Level Set \[ \begin{array}{l} \mathbb{E}(Y | \mbox{do}(X) = 1, Z = z) - \mathbb{E}(Y | \mbox{do}(X) = 0, Z = z)\\ = \mathbb{E}(Y | \mbox{do}(X) = 1, Z = z') - \mathbb{E}(Y | \mbox{do}(X) = 0, Z = z') \end{array} \] for all \(z, z'\).

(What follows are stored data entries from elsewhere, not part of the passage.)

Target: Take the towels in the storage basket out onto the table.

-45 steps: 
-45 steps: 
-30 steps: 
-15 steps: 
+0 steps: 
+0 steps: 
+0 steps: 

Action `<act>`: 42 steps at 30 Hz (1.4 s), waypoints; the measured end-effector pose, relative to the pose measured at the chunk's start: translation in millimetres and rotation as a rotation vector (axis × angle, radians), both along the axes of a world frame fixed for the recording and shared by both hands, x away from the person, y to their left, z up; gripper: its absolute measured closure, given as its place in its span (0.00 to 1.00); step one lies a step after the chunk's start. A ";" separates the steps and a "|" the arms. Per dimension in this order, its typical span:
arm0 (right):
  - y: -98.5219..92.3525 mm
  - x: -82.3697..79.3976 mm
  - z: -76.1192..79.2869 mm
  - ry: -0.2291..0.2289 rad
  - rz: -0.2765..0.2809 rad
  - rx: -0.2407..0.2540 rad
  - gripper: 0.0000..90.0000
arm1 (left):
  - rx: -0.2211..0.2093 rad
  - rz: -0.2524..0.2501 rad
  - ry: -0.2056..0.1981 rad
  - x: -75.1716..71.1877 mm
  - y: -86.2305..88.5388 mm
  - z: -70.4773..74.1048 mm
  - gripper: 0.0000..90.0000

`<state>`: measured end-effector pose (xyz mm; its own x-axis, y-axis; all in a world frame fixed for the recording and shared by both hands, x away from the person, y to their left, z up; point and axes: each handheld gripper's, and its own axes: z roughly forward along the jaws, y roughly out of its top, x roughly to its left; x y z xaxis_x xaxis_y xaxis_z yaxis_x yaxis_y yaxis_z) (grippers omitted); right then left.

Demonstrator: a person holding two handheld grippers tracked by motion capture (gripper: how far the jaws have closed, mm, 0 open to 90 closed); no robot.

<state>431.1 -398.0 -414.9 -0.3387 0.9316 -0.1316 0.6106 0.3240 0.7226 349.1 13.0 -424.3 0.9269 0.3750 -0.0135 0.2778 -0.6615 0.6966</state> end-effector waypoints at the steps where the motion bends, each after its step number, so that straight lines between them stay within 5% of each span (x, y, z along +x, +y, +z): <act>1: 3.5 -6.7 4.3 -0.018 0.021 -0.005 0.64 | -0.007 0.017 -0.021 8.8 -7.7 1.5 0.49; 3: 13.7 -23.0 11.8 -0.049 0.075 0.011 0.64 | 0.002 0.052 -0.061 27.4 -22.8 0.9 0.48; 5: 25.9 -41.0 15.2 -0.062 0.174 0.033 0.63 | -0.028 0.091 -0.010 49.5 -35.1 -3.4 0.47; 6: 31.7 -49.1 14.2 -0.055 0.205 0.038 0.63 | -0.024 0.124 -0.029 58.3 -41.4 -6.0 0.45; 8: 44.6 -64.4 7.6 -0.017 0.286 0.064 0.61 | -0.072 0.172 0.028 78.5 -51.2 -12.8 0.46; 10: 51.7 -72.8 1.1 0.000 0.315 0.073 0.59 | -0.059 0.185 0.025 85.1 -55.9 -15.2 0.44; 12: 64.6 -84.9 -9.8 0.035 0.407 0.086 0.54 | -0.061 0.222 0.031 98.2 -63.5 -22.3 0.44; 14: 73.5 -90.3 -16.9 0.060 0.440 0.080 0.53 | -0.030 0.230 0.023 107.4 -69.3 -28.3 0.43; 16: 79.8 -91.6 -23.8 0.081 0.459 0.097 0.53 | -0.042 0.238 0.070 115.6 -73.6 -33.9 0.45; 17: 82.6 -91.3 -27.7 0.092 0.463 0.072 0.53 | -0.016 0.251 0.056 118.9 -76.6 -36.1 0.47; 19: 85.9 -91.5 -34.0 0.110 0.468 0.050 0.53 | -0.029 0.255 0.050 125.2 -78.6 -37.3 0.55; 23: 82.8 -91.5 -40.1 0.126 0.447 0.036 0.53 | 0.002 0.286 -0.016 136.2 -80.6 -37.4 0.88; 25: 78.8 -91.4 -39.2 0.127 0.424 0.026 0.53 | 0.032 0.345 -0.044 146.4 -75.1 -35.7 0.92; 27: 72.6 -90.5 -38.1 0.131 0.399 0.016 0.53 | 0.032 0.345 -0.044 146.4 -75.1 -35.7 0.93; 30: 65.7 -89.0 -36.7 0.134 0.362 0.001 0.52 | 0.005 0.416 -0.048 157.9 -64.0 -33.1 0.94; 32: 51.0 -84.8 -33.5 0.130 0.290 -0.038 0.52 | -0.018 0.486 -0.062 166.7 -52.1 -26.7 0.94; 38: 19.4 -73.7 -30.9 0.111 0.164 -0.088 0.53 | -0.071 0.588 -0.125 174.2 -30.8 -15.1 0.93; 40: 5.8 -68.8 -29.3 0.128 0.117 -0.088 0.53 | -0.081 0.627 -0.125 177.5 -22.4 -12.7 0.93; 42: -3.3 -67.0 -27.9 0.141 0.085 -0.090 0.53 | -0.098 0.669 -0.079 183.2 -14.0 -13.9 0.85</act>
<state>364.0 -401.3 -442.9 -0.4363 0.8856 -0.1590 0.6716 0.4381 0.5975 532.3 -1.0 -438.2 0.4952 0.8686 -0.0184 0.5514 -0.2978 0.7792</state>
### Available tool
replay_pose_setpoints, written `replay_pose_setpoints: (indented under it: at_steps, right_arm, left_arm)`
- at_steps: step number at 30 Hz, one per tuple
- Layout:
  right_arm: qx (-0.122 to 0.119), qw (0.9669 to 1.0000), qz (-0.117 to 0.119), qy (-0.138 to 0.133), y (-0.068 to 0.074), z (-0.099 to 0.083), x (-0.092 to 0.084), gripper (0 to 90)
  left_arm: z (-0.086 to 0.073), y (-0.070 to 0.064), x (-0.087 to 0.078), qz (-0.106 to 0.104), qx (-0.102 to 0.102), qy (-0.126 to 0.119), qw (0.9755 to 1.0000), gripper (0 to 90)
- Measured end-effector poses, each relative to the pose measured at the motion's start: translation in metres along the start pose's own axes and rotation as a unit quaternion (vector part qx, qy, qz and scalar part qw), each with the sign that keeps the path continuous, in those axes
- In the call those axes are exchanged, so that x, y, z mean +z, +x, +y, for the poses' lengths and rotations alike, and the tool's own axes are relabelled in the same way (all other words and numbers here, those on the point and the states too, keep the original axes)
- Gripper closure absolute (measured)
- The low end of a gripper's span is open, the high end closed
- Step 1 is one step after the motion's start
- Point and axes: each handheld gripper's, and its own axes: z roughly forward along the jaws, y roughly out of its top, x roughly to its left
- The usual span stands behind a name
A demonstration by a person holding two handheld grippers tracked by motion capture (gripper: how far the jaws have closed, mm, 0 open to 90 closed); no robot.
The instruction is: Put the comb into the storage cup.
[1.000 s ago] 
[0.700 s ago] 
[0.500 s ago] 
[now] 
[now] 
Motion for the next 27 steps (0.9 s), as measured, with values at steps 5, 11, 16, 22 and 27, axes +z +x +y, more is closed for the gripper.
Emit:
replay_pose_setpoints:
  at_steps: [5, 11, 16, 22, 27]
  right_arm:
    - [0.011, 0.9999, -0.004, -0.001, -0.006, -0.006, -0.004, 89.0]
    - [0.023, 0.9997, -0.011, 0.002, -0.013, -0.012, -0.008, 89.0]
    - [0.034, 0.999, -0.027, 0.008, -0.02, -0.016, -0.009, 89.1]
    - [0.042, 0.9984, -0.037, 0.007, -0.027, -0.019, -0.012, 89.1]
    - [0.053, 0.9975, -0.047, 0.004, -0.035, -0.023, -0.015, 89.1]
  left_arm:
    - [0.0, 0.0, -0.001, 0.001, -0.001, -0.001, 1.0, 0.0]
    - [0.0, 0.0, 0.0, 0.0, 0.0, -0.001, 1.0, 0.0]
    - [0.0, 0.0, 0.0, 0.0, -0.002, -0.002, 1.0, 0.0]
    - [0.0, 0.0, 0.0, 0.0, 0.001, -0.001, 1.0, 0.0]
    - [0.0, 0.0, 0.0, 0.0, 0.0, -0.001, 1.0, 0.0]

The Assumption 2 is like an instrumental variables assumption. Manski calls it a level-set assumption.7 It states that there exists some observable characteristic such that the average treatment effect does not change with changes in the observable characteristic. Given this property it is possible to get tighter bounds by estimating the bounds on the average treatment effect for various subsets of the data. Under the assumption, the average treatment effect must lie in the intersection of these bounds. Thus the new bounds are the intersection of these estimated bounds.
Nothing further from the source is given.